● **What this task involves**
Each entry is to be printed again word for word.

● **Exercise data**

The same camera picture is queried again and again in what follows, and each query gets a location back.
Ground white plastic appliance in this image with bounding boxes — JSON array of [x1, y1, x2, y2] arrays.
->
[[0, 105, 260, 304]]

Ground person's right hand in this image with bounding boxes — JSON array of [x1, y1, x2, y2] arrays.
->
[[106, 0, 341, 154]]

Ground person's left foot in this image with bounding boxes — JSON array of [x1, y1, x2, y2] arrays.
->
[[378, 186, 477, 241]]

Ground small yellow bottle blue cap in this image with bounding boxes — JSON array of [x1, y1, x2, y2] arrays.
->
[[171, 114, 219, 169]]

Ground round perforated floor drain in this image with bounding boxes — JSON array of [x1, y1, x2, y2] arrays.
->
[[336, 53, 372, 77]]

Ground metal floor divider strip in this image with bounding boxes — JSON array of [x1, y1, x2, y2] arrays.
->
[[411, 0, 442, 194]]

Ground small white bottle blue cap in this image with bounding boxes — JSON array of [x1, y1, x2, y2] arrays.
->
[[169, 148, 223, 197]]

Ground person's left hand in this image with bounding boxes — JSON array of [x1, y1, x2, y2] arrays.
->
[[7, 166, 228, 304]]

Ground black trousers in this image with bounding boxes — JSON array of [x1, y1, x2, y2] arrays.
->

● **Exercise output**
The same camera picture is queried again and again in what follows, and each query gets a location back.
Ground white plastic appliance in this image with bounding boxes — JSON array of [x1, y1, x2, y2] arrays.
->
[[0, 105, 260, 304]]

Ground person's right hand in this image with bounding boxes — JSON array of [x1, y1, x2, y2] arrays.
->
[[106, 0, 341, 154]]

Ground person's left foot in this image with bounding boxes — JSON array of [x1, y1, x2, y2] arrays.
->
[[378, 186, 477, 241]]

Ground small yellow bottle blue cap in this image with bounding boxes — JSON array of [x1, y1, x2, y2] arrays.
->
[[171, 114, 219, 169]]

Ground round perforated floor drain in this image with bounding boxes — JSON array of [x1, y1, x2, y2] arrays.
->
[[336, 53, 372, 77]]

Ground metal floor divider strip in this image with bounding boxes — JSON array of [x1, y1, x2, y2] arrays.
->
[[411, 0, 442, 194]]

Ground small white bottle blue cap in this image with bounding boxes — JSON array of [x1, y1, x2, y2] arrays.
->
[[169, 148, 223, 197]]

Ground person's left hand in this image with bounding boxes — JSON array of [x1, y1, x2, y2] arrays.
->
[[7, 166, 228, 304]]

Ground black trousers in this image with bounding boxes — JSON array of [x1, y1, x2, y2] arrays.
->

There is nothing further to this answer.